Reports from WHO across the world indicate that Gender-based violence (GBV) is a universal phenomenon where one in three women experiences either intimate partner violence or non-partner sexual violence during their lifetime (WHO).
And reports add that GBV ranges from physical, sexual, emotional and other family violence to FGM, child marriage, early childbearing, trafficking and sexual violence as a weapon of war.
According to Ms Beatrice Chelangat, the Director-General of the REACH programme, GBV has had serious consequences for women’s physical health, as well as their sexual and reproductive health, and mental health and it is a fundamental violation of women’s human rights and has adverse economic and social consequences for men, women, their children, families and communities.
The drama emphasises that girls and women have rights and that it is up to them to decide the right cultures that can help initiate them into adulthood and it was staged in Riwo primary school, Kabei secondary school, Kortek primary school and Amanang secondary school.

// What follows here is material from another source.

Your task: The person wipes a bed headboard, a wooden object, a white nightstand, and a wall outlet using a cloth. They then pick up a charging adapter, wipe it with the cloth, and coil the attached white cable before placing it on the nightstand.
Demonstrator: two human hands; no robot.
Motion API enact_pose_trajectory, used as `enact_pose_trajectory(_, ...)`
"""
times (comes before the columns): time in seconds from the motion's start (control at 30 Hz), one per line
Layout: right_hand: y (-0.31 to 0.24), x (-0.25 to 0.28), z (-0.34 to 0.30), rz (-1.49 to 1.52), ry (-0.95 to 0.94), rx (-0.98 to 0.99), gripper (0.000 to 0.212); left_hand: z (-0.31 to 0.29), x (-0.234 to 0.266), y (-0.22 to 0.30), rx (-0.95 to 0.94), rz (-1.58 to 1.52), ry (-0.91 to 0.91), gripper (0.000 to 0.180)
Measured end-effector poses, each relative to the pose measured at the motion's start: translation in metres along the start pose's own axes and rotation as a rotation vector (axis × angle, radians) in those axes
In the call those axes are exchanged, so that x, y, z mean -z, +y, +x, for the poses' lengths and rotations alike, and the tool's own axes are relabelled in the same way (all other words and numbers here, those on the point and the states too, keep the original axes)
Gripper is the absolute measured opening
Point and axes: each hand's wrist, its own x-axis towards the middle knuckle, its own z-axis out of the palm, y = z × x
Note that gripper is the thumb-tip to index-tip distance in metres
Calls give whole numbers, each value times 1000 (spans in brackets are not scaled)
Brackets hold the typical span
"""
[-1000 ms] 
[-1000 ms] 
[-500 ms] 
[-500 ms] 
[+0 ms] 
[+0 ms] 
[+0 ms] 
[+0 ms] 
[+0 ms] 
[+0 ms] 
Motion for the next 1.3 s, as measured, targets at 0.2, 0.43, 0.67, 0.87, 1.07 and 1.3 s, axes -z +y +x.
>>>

The drama highlights the constitutional provisions like the duties of a citizen and women emancipation through education to discard the harmful FGM that is practiced in Kapchorwa, Kween and Bukwo districts.
This is a scene in the play “Girl-child and her studies” meant to end FGM, restore dignity of the girl-child, rekindle their hope’, that is being staged in every community and school to sensitise people about the dangers of FGM and GBV by The REACH programme.
Under the programme, REACH, has initiated the participation of Sabiny irrespective of sex, educational background and age in a wide range of civic education programmes through face-to-face meetings at their homes, drama, and songs to end FGM.
The REACH is Reproductive Education and Community Health programme, an NGO that is involved in the fight against FGM and GBV is Sebei sub-region under funding from African Development Bank through Uganda National Roads Authority [UNRA].
The REACH is carrying out consulting services by creating awareness on the dangers of FGM and GBV on Kapchorwa-Suam road project area that is under construction with a funding from AfDB and government of Uganda through UNRA.
Ms Chelangat explained that they will visit schools [both secondary and primary] and communities to stage this drama in order to restore the rights of children and women in Sebei sub-region.
She revealed that out of misfortune and this drama, many circumcised women have found a new calling; “they are now vocal advocates through songs and drama for eliminating FGM/C and GBV in this remote, mountainous sub-region.
Mr Sirali Wabuyi, the headteacher Amanang secondary school consented that the young girls in the play will soon be part a growing network of women and men who are working for the complete elimination of FGM/GBV
“This play has spoken to the young girls and boys in my school and you get home, please tell your parents to end FGM and GBV, these are crimes and abuse of rights, I think we need more of these plays,” said Mr Sirali.
Mr Wabuyi said that the engagement of men and boys in the drama is critical and proven effective in GBV prevention and response, as well as securing better health outcomes for men, women, boys and girls.